» What the task asks
Among the entries below, take the line with "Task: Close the" and the line with "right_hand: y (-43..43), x", and output them and every line between them exactly, with nothing else.
---------- Record extracts
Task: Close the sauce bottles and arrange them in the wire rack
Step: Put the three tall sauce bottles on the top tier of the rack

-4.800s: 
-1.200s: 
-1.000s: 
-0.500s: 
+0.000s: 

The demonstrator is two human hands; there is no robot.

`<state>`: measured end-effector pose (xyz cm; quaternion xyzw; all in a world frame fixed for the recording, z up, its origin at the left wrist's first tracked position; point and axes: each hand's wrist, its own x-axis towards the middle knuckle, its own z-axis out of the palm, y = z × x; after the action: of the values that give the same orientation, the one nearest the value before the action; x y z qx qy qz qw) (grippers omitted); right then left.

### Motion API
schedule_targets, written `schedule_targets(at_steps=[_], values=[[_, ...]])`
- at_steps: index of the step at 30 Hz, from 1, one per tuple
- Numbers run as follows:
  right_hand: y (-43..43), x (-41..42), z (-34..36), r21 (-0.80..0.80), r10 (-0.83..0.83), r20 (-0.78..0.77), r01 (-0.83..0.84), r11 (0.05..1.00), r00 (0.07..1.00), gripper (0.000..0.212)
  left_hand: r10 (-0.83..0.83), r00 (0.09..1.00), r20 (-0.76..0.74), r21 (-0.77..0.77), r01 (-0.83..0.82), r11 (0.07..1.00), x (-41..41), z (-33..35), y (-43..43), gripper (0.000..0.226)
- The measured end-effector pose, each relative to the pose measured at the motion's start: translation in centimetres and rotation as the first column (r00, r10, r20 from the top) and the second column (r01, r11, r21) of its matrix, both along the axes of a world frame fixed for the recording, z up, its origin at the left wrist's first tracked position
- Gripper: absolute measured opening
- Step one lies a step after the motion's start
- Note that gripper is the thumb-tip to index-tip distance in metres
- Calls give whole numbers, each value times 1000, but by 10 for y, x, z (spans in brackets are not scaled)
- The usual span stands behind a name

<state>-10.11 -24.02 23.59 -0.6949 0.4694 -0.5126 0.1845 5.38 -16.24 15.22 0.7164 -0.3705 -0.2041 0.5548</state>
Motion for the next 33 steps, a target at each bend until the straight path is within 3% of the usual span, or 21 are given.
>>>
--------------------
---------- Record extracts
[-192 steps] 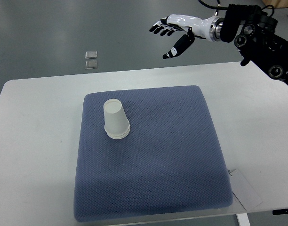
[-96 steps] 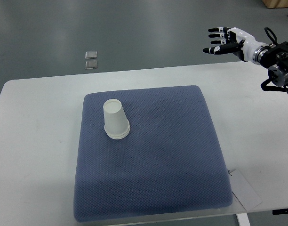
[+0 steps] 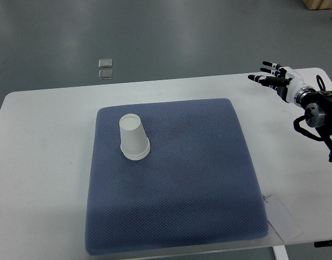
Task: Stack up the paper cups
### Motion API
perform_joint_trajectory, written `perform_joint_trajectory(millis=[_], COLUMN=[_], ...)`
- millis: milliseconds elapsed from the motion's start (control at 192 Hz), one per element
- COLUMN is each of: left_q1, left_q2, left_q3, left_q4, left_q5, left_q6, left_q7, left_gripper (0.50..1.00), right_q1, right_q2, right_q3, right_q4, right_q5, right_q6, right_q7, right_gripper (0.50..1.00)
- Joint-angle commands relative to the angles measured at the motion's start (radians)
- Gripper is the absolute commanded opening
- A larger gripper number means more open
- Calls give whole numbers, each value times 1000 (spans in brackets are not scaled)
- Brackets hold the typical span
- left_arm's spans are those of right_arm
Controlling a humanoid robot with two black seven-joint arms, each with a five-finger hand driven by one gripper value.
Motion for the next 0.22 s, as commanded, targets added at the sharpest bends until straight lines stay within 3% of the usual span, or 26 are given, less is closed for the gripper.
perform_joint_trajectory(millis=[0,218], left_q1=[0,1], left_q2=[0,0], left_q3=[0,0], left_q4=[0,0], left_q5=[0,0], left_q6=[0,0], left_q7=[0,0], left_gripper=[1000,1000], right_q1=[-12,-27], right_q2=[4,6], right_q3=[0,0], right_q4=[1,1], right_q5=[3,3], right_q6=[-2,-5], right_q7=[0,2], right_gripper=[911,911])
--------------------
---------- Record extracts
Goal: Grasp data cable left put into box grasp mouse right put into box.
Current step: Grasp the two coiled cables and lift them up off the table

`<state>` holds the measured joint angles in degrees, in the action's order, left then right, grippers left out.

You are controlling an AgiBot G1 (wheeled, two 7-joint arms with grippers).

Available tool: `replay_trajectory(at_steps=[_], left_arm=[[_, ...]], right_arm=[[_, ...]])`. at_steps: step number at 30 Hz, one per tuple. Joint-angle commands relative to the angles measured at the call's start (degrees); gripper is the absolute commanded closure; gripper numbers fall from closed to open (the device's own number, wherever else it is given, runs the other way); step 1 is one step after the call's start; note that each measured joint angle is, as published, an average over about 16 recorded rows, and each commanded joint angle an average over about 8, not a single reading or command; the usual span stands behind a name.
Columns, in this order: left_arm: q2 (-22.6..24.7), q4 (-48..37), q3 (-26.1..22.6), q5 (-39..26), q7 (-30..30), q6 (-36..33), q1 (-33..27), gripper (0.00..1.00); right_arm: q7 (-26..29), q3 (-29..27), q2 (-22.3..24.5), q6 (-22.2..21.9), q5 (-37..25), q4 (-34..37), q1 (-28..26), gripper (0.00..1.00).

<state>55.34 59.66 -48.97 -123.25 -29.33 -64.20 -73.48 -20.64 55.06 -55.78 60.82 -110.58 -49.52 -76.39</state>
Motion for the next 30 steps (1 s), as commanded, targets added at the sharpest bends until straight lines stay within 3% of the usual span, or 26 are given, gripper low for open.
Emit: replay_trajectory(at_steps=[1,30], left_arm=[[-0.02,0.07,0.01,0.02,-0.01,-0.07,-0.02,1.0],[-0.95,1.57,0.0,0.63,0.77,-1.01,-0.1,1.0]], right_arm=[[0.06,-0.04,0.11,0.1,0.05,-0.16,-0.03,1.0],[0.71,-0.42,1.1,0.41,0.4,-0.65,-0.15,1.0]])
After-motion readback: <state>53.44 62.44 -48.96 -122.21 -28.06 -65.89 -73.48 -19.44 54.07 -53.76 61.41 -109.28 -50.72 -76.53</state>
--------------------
» Result of the exercise
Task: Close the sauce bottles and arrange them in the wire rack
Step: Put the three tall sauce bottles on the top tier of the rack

-4.800s: 
-1.200s: 
-1.000s: 
-0.500s: 
+0.000s: 

The demonstrator is two human hands; there is no robot.

`<state>`: measured end-effector pose (xyz cm; quaternion xyzw; all in a world frame fixed for the recording, z up, its origin at the left wrist's first tracked position; point and axes: each hand's wrist, its own x-axis towards the middle knuckle, its own z-axis out of the palm, y = z × x; after the action: of the values that give the same orientation, the one nearest the value before the action; x y z qx qy qz qw) (grippers omitted); right then left.

### Motion API
schedule_targets, written `schedule_targets(at_steps=[_], values=[[_, ...]])`
- at_steps: index of the step at 30 Hz, from 1, one per tuple
- Numbers run as follows:
  right_hand: y (-43..43), x (-41..42), z (-34..36), r21 (-0.80..0.80), r10 (-0.83..0.83), r20 (-0.78..0.77), r01 (-0.83..0.84), r11 (0.05..1.00), r00 (0.07..1.00), gripper (0.000..0.212)

This concludes the answer.